START THE INPUT
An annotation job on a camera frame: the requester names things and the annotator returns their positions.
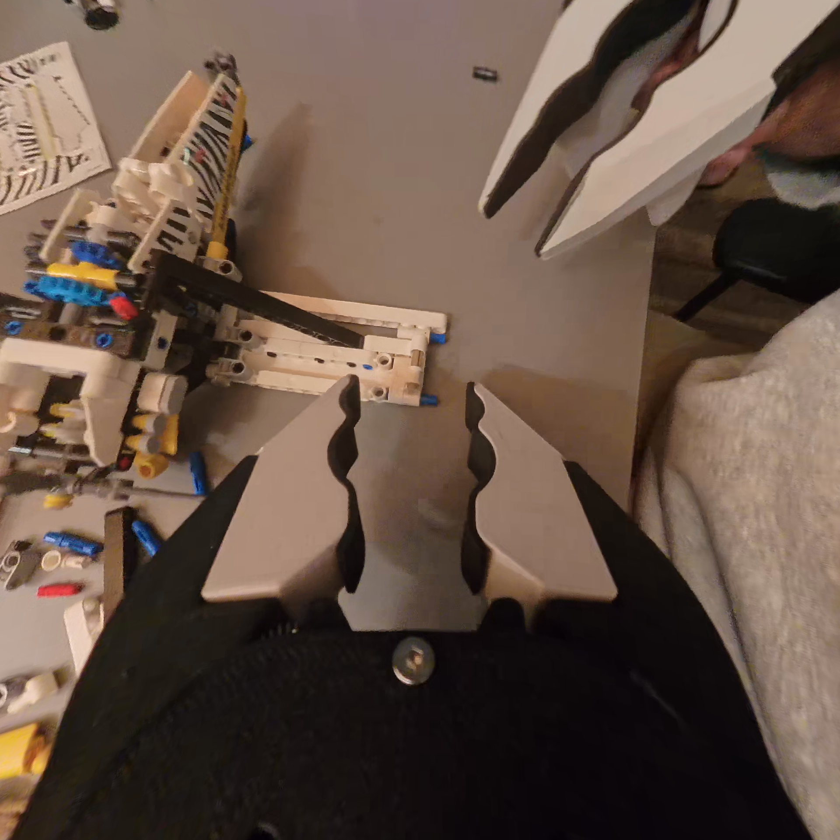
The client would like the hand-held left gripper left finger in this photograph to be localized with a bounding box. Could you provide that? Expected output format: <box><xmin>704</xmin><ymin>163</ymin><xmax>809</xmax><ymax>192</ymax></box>
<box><xmin>199</xmin><ymin>374</ymin><xmax>366</xmax><ymax>602</ymax></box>

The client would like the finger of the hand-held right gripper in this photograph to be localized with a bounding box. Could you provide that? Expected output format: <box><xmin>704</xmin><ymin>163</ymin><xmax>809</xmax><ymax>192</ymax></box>
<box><xmin>533</xmin><ymin>0</ymin><xmax>840</xmax><ymax>261</ymax></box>
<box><xmin>478</xmin><ymin>0</ymin><xmax>713</xmax><ymax>220</ymax></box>

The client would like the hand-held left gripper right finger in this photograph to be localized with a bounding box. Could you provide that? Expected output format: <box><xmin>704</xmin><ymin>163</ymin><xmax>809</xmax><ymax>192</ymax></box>
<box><xmin>461</xmin><ymin>382</ymin><xmax>619</xmax><ymax>603</ymax></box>

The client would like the white lego skid assembly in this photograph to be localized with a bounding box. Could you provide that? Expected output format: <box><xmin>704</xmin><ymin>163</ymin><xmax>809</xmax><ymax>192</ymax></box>
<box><xmin>206</xmin><ymin>308</ymin><xmax>441</xmax><ymax>406</ymax></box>

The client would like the pile of lego pieces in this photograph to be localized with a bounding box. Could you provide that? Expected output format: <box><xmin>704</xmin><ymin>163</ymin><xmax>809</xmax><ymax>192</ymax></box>
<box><xmin>0</xmin><ymin>489</ymin><xmax>107</xmax><ymax>719</ymax></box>

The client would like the long white lego beam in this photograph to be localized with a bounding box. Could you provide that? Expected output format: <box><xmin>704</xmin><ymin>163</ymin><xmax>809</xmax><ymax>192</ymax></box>
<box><xmin>262</xmin><ymin>290</ymin><xmax>449</xmax><ymax>332</ymax></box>

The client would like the zebra striped lego helicopter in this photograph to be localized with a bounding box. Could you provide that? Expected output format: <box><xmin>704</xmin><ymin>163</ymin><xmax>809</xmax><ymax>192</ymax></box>
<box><xmin>0</xmin><ymin>52</ymin><xmax>365</xmax><ymax>500</ymax></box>

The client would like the person's right forearm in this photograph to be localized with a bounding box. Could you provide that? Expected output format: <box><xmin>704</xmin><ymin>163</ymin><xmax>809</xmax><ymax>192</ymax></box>
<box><xmin>755</xmin><ymin>147</ymin><xmax>840</xmax><ymax>212</ymax></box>

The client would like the long black lego beam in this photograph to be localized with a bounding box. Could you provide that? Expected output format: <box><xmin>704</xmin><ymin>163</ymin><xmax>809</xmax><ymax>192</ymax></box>
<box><xmin>103</xmin><ymin>505</ymin><xmax>140</xmax><ymax>621</ymax></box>

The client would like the yellow curved lego panel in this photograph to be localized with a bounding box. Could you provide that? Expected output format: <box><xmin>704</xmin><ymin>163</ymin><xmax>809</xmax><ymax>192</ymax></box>
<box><xmin>0</xmin><ymin>722</ymin><xmax>56</xmax><ymax>780</ymax></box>

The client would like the cluster of small lego parts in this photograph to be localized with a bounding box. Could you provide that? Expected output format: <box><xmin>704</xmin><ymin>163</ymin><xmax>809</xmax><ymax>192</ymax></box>
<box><xmin>66</xmin><ymin>0</ymin><xmax>123</xmax><ymax>32</ymax></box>

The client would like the person's right hand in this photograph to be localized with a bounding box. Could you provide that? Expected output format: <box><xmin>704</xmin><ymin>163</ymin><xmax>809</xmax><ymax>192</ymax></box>
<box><xmin>697</xmin><ymin>71</ymin><xmax>840</xmax><ymax>191</ymax></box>

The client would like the black chair seat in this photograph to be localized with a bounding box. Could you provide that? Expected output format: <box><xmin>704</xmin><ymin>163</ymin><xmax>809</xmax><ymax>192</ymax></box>
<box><xmin>672</xmin><ymin>197</ymin><xmax>840</xmax><ymax>322</ymax></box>

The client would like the zebra sticker sheet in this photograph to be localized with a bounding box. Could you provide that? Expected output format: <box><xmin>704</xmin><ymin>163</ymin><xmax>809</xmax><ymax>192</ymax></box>
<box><xmin>0</xmin><ymin>41</ymin><xmax>112</xmax><ymax>216</ymax></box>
END THE INPUT
◆ **EXERCISE REQUIREMENTS**
Would you please write out the entries in full, exactly as they read, but without pictures?

◆ **RESPONSE TO THE TASK**
An annotation job on a camera frame: the requester names things and the annotator returns their positions.
The client would like the hand-held left gripper left finger in this photograph to be localized with a bounding box. Could you provide that? Expected output format: <box><xmin>704</xmin><ymin>163</ymin><xmax>809</xmax><ymax>192</ymax></box>
<box><xmin>199</xmin><ymin>374</ymin><xmax>366</xmax><ymax>602</ymax></box>

The client would like the finger of the hand-held right gripper in this photograph to be localized with a bounding box. Could you provide that? Expected output format: <box><xmin>704</xmin><ymin>163</ymin><xmax>809</xmax><ymax>192</ymax></box>
<box><xmin>533</xmin><ymin>0</ymin><xmax>840</xmax><ymax>261</ymax></box>
<box><xmin>478</xmin><ymin>0</ymin><xmax>713</xmax><ymax>220</ymax></box>

The client would like the hand-held left gripper right finger in this photograph to be localized with a bounding box. Could you provide that? Expected output format: <box><xmin>704</xmin><ymin>163</ymin><xmax>809</xmax><ymax>192</ymax></box>
<box><xmin>461</xmin><ymin>382</ymin><xmax>619</xmax><ymax>603</ymax></box>

The client would like the white lego skid assembly in this photograph to be localized with a bounding box. Could you provide that? Expected output format: <box><xmin>704</xmin><ymin>163</ymin><xmax>809</xmax><ymax>192</ymax></box>
<box><xmin>206</xmin><ymin>308</ymin><xmax>441</xmax><ymax>406</ymax></box>

The client would like the pile of lego pieces in this photograph to be localized with a bounding box. Could you provide that? Expected output format: <box><xmin>704</xmin><ymin>163</ymin><xmax>809</xmax><ymax>192</ymax></box>
<box><xmin>0</xmin><ymin>489</ymin><xmax>107</xmax><ymax>719</ymax></box>

The client would like the long white lego beam in this photograph to be localized with a bounding box. Could you provide that? Expected output format: <box><xmin>704</xmin><ymin>163</ymin><xmax>809</xmax><ymax>192</ymax></box>
<box><xmin>262</xmin><ymin>290</ymin><xmax>449</xmax><ymax>332</ymax></box>

The client would like the zebra striped lego helicopter in this photograph to be localized with a bounding box. Could you provide that? Expected output format: <box><xmin>704</xmin><ymin>163</ymin><xmax>809</xmax><ymax>192</ymax></box>
<box><xmin>0</xmin><ymin>52</ymin><xmax>365</xmax><ymax>500</ymax></box>

The client would like the person's right forearm in this photograph to be localized with a bounding box. Could you provide that? Expected output format: <box><xmin>704</xmin><ymin>163</ymin><xmax>809</xmax><ymax>192</ymax></box>
<box><xmin>755</xmin><ymin>147</ymin><xmax>840</xmax><ymax>212</ymax></box>

The client would like the long black lego beam in this photograph to be localized with a bounding box. Could you provide that? Expected output format: <box><xmin>704</xmin><ymin>163</ymin><xmax>809</xmax><ymax>192</ymax></box>
<box><xmin>103</xmin><ymin>505</ymin><xmax>140</xmax><ymax>621</ymax></box>

The client would like the yellow curved lego panel in this photograph to be localized with a bounding box. Could you provide that? Expected output format: <box><xmin>704</xmin><ymin>163</ymin><xmax>809</xmax><ymax>192</ymax></box>
<box><xmin>0</xmin><ymin>722</ymin><xmax>56</xmax><ymax>780</ymax></box>

The client would like the cluster of small lego parts in this photograph to be localized with a bounding box. Could you provide that? Expected output format: <box><xmin>704</xmin><ymin>163</ymin><xmax>809</xmax><ymax>192</ymax></box>
<box><xmin>66</xmin><ymin>0</ymin><xmax>123</xmax><ymax>32</ymax></box>

The client would like the person's right hand in this photograph to be localized with a bounding box. Could you provide that? Expected output format: <box><xmin>704</xmin><ymin>163</ymin><xmax>809</xmax><ymax>192</ymax></box>
<box><xmin>697</xmin><ymin>71</ymin><xmax>840</xmax><ymax>191</ymax></box>

The client would like the black chair seat in this photograph to be localized with a bounding box. Could you provide that? Expected output format: <box><xmin>704</xmin><ymin>163</ymin><xmax>809</xmax><ymax>192</ymax></box>
<box><xmin>672</xmin><ymin>197</ymin><xmax>840</xmax><ymax>322</ymax></box>

The client would like the zebra sticker sheet in this photograph to be localized with a bounding box. Could you provide that? Expected output format: <box><xmin>704</xmin><ymin>163</ymin><xmax>809</xmax><ymax>192</ymax></box>
<box><xmin>0</xmin><ymin>41</ymin><xmax>112</xmax><ymax>216</ymax></box>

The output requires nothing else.